[Recorded information — start]

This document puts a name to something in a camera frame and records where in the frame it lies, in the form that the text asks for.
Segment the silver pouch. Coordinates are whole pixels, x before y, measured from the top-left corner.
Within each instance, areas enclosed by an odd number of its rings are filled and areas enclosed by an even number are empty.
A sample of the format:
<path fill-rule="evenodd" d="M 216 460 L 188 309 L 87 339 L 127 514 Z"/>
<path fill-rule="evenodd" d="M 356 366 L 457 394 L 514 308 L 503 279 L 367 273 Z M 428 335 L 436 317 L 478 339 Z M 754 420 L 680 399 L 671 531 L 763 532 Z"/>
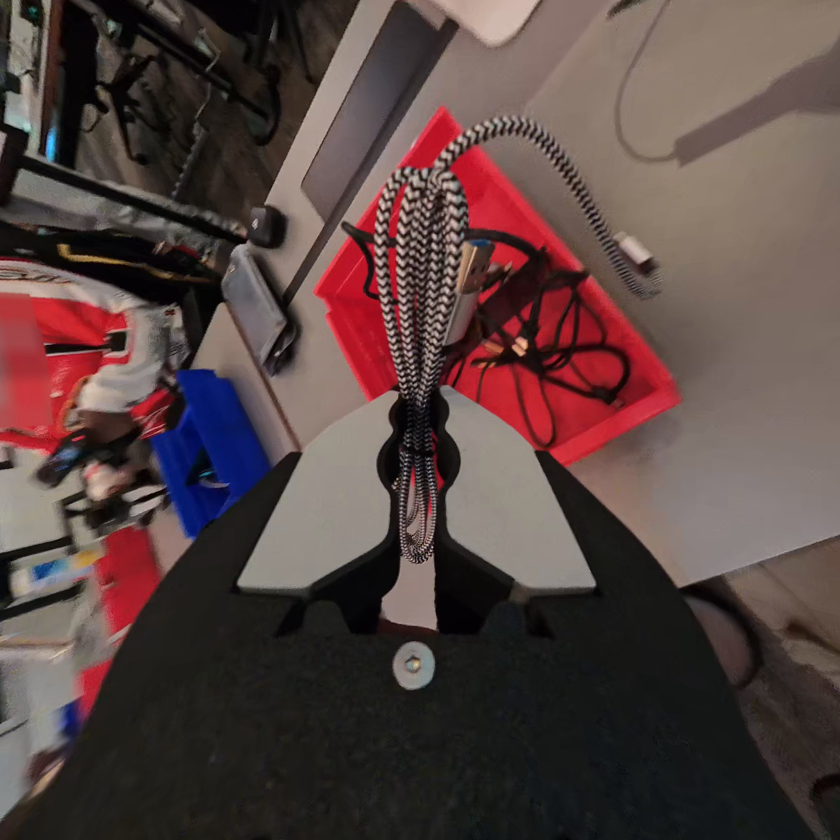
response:
<path fill-rule="evenodd" d="M 268 377 L 277 375 L 295 353 L 298 326 L 247 245 L 233 249 L 221 291 L 255 362 Z"/>

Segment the red plastic bin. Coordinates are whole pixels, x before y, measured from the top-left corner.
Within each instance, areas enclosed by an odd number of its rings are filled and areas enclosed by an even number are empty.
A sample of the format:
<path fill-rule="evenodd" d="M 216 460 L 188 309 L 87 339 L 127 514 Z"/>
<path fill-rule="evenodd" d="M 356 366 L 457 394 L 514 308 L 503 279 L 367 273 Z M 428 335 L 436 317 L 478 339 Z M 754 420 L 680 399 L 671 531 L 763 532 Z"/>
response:
<path fill-rule="evenodd" d="M 439 108 L 401 166 L 431 167 L 462 134 Z M 465 304 L 466 326 L 444 351 L 442 384 L 472 398 L 535 448 L 569 465 L 677 406 L 677 385 L 613 299 L 493 164 L 479 144 L 454 163 L 469 223 L 491 240 L 489 275 Z M 531 344 L 528 367 L 469 366 L 491 335 Z"/>

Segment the black-white braided cable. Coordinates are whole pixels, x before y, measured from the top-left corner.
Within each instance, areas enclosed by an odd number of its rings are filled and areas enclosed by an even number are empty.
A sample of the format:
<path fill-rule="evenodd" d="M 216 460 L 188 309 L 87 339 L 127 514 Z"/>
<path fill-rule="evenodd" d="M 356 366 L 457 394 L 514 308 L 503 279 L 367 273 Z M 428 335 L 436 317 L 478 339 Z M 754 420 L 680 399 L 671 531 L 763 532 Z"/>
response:
<path fill-rule="evenodd" d="M 504 137 L 528 140 L 549 159 L 627 289 L 642 299 L 660 292 L 655 257 L 642 258 L 630 246 L 632 237 L 613 236 L 570 156 L 531 119 L 504 116 L 481 122 L 451 141 L 431 167 L 403 167 L 392 174 L 377 205 L 369 274 L 377 280 L 398 390 L 406 405 L 395 487 L 401 553 L 414 564 L 429 560 L 434 548 L 438 489 L 433 401 L 457 301 L 466 296 L 461 270 L 471 266 L 476 242 L 492 239 L 468 227 L 466 194 L 452 167 L 472 148 Z"/>

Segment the white folding stand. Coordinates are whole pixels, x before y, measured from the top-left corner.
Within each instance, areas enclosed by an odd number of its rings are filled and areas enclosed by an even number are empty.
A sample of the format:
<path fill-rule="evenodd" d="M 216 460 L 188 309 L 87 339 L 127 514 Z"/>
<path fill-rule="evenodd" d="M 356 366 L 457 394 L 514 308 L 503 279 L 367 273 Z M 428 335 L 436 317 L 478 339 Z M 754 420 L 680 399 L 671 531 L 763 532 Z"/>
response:
<path fill-rule="evenodd" d="M 511 41 L 530 20 L 540 1 L 431 1 L 447 18 L 497 48 Z"/>

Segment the black jacket yellow stripe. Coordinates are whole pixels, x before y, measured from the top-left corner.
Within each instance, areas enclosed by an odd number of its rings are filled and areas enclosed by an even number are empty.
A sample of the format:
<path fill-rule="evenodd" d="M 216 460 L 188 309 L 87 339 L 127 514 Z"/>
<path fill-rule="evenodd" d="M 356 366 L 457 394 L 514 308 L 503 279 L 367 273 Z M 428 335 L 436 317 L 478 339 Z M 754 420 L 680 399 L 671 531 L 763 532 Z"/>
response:
<path fill-rule="evenodd" d="M 194 250 L 112 230 L 80 231 L 1 223 L 2 257 L 94 278 L 137 276 L 193 285 L 220 283 L 222 276 Z"/>

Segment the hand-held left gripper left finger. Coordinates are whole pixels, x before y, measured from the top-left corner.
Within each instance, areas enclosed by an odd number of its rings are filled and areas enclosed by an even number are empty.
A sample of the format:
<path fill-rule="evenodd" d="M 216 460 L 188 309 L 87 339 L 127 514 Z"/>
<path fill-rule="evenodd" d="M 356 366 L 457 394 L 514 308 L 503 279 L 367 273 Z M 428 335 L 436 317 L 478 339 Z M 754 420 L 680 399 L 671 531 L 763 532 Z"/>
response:
<path fill-rule="evenodd" d="M 334 422 L 302 451 L 237 586 L 249 595 L 334 602 L 351 631 L 373 632 L 400 569 L 387 392 Z"/>

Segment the blue plastic bin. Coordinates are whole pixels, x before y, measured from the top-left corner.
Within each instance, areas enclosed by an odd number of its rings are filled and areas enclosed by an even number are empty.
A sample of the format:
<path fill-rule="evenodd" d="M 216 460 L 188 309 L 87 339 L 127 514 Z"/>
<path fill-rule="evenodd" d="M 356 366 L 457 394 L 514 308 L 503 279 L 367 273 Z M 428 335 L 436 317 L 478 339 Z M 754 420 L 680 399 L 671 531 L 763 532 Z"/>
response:
<path fill-rule="evenodd" d="M 171 504 L 189 539 L 230 509 L 270 471 L 238 394 L 214 371 L 179 371 L 181 417 L 151 444 Z"/>

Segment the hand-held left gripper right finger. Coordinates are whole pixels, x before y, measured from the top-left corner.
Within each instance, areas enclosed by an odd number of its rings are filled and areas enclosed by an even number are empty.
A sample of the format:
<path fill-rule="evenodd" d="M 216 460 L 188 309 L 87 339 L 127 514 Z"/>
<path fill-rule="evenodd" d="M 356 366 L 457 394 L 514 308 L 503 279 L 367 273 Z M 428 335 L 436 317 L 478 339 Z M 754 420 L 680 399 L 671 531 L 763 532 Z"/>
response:
<path fill-rule="evenodd" d="M 448 385 L 435 396 L 434 431 L 438 631 L 476 633 L 502 602 L 593 593 L 593 573 L 530 443 Z"/>

[Recorded information — finish]

### Task description
Give the records again exactly, minus the pictures.

### Result of this task
This document puts a name to something in a camera frame and records where in the frame it lies, in the form that the text asks for.
Segment the silver pouch. Coordinates are whole pixels, x before y, measured from the top-left corner.
Within each instance, areas enclosed by an odd number of its rings are filled and areas enclosed by an even number are empty.
A sample of the format:
<path fill-rule="evenodd" d="M 216 460 L 188 309 L 87 339 L 127 514 Z"/>
<path fill-rule="evenodd" d="M 356 366 L 457 394 L 514 308 L 503 279 L 367 273 Z M 428 335 L 436 317 L 478 339 Z M 754 420 L 680 399 L 671 531 L 763 532 Z"/>
response:
<path fill-rule="evenodd" d="M 268 377 L 277 375 L 295 353 L 298 326 L 247 245 L 233 249 L 221 291 L 255 362 Z"/>

Segment the red plastic bin. Coordinates are whole pixels, x before y, measured from the top-left corner.
Within each instance, areas enclosed by an odd number of its rings are filled and areas enclosed by an even number are empty.
A sample of the format:
<path fill-rule="evenodd" d="M 216 460 L 188 309 L 87 339 L 127 514 Z"/>
<path fill-rule="evenodd" d="M 356 366 L 457 394 L 514 308 L 503 279 L 367 273 Z M 428 335 L 436 317 L 478 339 Z M 754 420 L 680 399 L 671 531 L 763 532 Z"/>
response:
<path fill-rule="evenodd" d="M 439 108 L 401 166 L 431 167 L 462 134 Z M 465 304 L 466 326 L 444 351 L 442 384 L 472 398 L 535 448 L 569 465 L 677 406 L 677 385 L 613 299 L 493 164 L 479 144 L 454 163 L 469 223 L 491 240 L 489 275 Z M 531 344 L 528 367 L 469 366 L 491 335 Z"/>

Segment the black-white braided cable. Coordinates are whole pixels, x before y, measured from the top-left corner.
Within each instance, areas enclosed by an odd number of its rings are filled and areas enclosed by an even number are empty.
A sample of the format:
<path fill-rule="evenodd" d="M 216 460 L 188 309 L 87 339 L 127 514 Z"/>
<path fill-rule="evenodd" d="M 356 366 L 457 394 L 514 308 L 503 279 L 367 273 Z M 428 335 L 436 317 L 478 339 Z M 754 420 L 680 399 L 671 531 L 763 532 Z"/>
response:
<path fill-rule="evenodd" d="M 504 137 L 528 140 L 549 159 L 627 289 L 642 299 L 660 292 L 655 257 L 642 258 L 630 246 L 632 237 L 613 236 L 570 156 L 531 119 L 504 116 L 481 122 L 451 141 L 431 167 L 403 167 L 392 174 L 377 205 L 369 274 L 377 280 L 398 390 L 406 405 L 395 487 L 401 553 L 414 564 L 429 560 L 434 548 L 438 489 L 433 401 L 457 301 L 466 296 L 461 270 L 471 266 L 476 242 L 492 239 L 468 227 L 466 194 L 452 167 L 472 148 Z"/>

Segment the white folding stand. Coordinates are whole pixels, x before y, measured from the top-left corner.
Within each instance, areas enclosed by an odd number of its rings are filled and areas enclosed by an even number are empty.
A sample of the format:
<path fill-rule="evenodd" d="M 216 460 L 188 309 L 87 339 L 127 514 Z"/>
<path fill-rule="evenodd" d="M 356 366 L 457 394 L 514 308 L 503 279 L 367 273 Z M 428 335 L 436 317 L 478 339 Z M 754 420 L 680 399 L 671 531 L 763 532 Z"/>
response:
<path fill-rule="evenodd" d="M 511 41 L 530 20 L 540 1 L 431 1 L 447 18 L 497 48 Z"/>

Segment the black jacket yellow stripe. Coordinates are whole pixels, x before y, measured from the top-left corner.
Within each instance, areas enclosed by an odd number of its rings are filled and areas enclosed by an even number are empty.
A sample of the format:
<path fill-rule="evenodd" d="M 216 460 L 188 309 L 87 339 L 127 514 Z"/>
<path fill-rule="evenodd" d="M 356 366 L 457 394 L 514 308 L 503 279 L 367 273 Z M 428 335 L 436 317 L 478 339 Z M 754 420 L 680 399 L 671 531 L 763 532 Z"/>
response:
<path fill-rule="evenodd" d="M 194 250 L 112 230 L 80 231 L 1 223 L 2 257 L 94 278 L 137 276 L 193 285 L 220 283 L 222 276 Z"/>

Segment the hand-held left gripper left finger. Coordinates are whole pixels, x before y, measured from the top-left corner.
Within each instance, areas enclosed by an odd number of its rings are filled and areas enclosed by an even number are empty.
A sample of the format:
<path fill-rule="evenodd" d="M 216 460 L 188 309 L 87 339 L 127 514 Z"/>
<path fill-rule="evenodd" d="M 356 366 L 457 394 L 514 308 L 503 279 L 367 273 Z M 428 335 L 436 317 L 478 339 Z M 754 420 L 680 399 L 671 531 L 763 532 Z"/>
response:
<path fill-rule="evenodd" d="M 334 422 L 302 451 L 237 586 L 249 595 L 334 602 L 351 631 L 373 632 L 400 569 L 387 392 Z"/>

Segment the blue plastic bin. Coordinates are whole pixels, x before y, measured from the top-left corner.
Within each instance, areas enclosed by an odd number of its rings are filled and areas enclosed by an even number are empty.
A sample of the format:
<path fill-rule="evenodd" d="M 216 460 L 188 309 L 87 339 L 127 514 Z"/>
<path fill-rule="evenodd" d="M 356 366 L 457 394 L 514 308 L 503 279 L 367 273 Z M 428 335 L 436 317 L 478 339 Z M 754 420 L 680 399 L 671 531 L 763 532 Z"/>
response:
<path fill-rule="evenodd" d="M 171 504 L 189 539 L 230 509 L 270 471 L 238 394 L 214 371 L 179 371 L 181 417 L 151 444 Z"/>

Segment the hand-held left gripper right finger. Coordinates are whole pixels, x before y, measured from the top-left corner.
Within each instance, areas enclosed by an odd number of its rings are filled and areas enclosed by an even number are empty.
A sample of the format:
<path fill-rule="evenodd" d="M 216 460 L 188 309 L 87 339 L 127 514 Z"/>
<path fill-rule="evenodd" d="M 356 366 L 457 394 L 514 308 L 503 279 L 367 273 Z M 428 335 L 436 317 L 478 339 Z M 754 420 L 680 399 L 671 531 L 763 532 Z"/>
response:
<path fill-rule="evenodd" d="M 448 385 L 435 396 L 434 431 L 438 631 L 476 633 L 502 602 L 593 593 L 593 573 L 530 443 Z"/>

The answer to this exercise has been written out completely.